## WHAT IS BEING ASKED
Once the pictures are removed, restate the data below word for word.

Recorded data
※ ※ ※
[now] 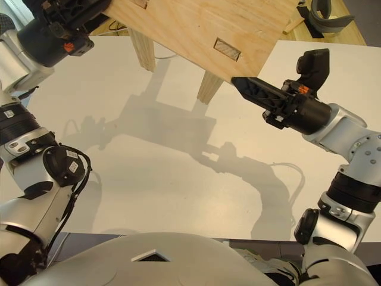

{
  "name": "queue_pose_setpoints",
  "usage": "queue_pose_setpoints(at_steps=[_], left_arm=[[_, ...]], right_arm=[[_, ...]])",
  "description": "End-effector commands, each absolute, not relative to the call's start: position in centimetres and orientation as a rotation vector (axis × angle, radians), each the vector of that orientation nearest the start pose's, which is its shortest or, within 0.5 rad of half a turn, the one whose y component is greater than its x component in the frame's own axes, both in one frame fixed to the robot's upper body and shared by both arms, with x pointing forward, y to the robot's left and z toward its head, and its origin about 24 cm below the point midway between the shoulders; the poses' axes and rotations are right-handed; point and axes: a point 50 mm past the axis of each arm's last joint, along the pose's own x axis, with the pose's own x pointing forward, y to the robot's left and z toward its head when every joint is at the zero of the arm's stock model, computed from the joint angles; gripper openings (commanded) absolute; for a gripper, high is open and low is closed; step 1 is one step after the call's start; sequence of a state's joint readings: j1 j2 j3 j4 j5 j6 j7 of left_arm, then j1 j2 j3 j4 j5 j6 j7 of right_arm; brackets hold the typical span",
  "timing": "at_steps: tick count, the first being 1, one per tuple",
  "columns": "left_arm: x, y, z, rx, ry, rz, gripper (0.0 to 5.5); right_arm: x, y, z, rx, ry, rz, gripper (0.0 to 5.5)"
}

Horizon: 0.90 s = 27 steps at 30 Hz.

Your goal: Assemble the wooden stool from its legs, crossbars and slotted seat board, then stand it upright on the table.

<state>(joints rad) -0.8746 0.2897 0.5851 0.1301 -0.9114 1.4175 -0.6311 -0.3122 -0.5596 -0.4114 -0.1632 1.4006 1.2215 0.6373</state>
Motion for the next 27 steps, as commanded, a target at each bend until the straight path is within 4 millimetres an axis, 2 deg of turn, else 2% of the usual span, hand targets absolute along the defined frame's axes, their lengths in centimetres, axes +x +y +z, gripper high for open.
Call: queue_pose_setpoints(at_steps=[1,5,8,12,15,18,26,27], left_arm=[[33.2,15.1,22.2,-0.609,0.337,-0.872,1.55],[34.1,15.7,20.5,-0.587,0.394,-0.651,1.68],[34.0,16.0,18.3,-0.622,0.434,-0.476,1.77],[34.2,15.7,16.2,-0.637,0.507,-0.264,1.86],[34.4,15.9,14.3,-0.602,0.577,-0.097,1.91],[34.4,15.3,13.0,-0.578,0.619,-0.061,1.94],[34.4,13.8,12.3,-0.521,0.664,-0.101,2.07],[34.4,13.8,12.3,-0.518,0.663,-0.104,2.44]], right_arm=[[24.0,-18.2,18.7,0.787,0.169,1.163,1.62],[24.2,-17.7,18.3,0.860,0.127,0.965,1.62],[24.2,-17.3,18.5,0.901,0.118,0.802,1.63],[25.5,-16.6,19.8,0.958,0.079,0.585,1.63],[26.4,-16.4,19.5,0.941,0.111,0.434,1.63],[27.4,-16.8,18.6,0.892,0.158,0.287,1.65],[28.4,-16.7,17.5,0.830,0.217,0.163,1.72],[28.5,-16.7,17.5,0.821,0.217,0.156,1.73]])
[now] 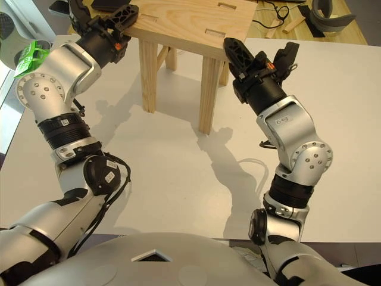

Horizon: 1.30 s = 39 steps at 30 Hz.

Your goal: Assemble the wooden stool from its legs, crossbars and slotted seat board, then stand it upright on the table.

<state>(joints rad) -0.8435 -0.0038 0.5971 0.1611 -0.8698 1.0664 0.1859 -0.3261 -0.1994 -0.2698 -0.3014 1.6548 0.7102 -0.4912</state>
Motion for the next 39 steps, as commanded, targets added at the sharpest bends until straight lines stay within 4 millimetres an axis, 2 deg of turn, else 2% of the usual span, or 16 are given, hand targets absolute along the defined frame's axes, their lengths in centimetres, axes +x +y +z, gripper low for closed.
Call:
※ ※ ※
## WRITTEN SOLUTION
[now] 

{
  "name": "queue_pose_setpoints",
  "usage": "queue_pose_setpoints(at_steps=[_], left_arm=[[_, ...]], right_arm=[[_, ...]])",
  "description": "End-effector commands, each absolute, not relative to the call's start: position in centimetres and orientation as a rotation vector (axis × angle, radians), each the vector of that orientation nearest the start pose's, which is its shortest or, within 0.5 rad of half a turn, the one whose y component is greater than its x component in the frame's own axes, both in one frame fixed to the robot's upper body and shared by both arms, with x pointing forward, y to the robot's left and z toward its head, and its origin about 24 cm below the point midway between the shoulders; the poses' axes and rotations are right-handed; point and axes: a point 50 mm past the axis of each arm's last joint, along the pose's own x axis, with the pose's own x pointing forward, y to the robot's left and z toward its head when every joint is at the zero of the arm's stock model, computed from the joint angles; gripper openings (commanded) absolute; for a gripper, high is open and low is closed; step 1 is one step after the call's start; sequence of a state's joint readings: j1 j2 j3 j4 j5 j6 j7 of left_arm, then j1 j2 j3 j4 j5 j6 j7 of right_arm; brackets hold the typical span",
  "timing": "at_steps: tick count, the first being 1, one per tuple",
  "columns": "left_arm: x, y, z, rx, ry, rz, gripper (0.0 to 5.5); right_arm: x, y, z, rx, ry, rz, gripper (0.0 to 5.5)"
}

Horizon: 0.90 s = 27 steps at 30 Hz.

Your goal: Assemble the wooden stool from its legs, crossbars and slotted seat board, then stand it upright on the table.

<state>(joints rad) -0.8746 0.2897 0.5851 0.1301 -0.9114 1.4175 -0.6311 -0.3122 -0.5596 -0.4114 -0.1632 1.4006 1.2215 0.6373</state>
Motion for the next 27 steps, as commanded, a target at each bend until the straight path is within 4 millimetres an axis, 2 deg of turn, else 2% of the usual span, hand targets absolute along the defined frame's axes, their lengths in centimetres, axes +x +y +z, gripper high for open.
Call: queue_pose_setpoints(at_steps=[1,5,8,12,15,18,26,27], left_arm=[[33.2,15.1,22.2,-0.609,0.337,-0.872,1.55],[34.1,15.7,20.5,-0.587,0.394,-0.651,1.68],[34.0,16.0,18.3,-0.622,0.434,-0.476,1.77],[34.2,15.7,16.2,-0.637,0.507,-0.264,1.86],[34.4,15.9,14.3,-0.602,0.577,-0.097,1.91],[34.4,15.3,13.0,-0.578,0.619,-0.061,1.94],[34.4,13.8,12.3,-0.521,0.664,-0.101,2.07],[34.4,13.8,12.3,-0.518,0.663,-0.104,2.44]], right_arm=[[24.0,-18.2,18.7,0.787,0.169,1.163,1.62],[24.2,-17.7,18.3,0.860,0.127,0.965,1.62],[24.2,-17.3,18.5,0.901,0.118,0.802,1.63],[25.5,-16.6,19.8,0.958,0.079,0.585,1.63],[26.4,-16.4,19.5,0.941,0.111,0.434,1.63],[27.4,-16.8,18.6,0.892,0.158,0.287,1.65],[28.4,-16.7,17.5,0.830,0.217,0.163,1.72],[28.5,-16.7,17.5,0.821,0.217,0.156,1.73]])
[now] 

Horizon: 1.30 s = 39 steps at 30 Hz.

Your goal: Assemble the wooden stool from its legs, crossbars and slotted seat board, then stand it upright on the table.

<state>(joints rad) -0.8435 -0.0038 0.5971 0.1611 -0.8698 1.0664 0.1859 -0.3261 -0.1994 -0.2698 -0.3014 1.6548 0.7102 -0.4912</state>
Motion for the next 39 steps, as commanded, targets added at the sharpest bends until straight lines stay within 4 millimetres an axis, 2 deg of turn, else 2% of the usual span, or 16 are given, hand targets absolute along the defined frame's axes, their lengths in centimetres, axes +x +y +z, gripper low for closed.
Call:

The exercise requires nothing more.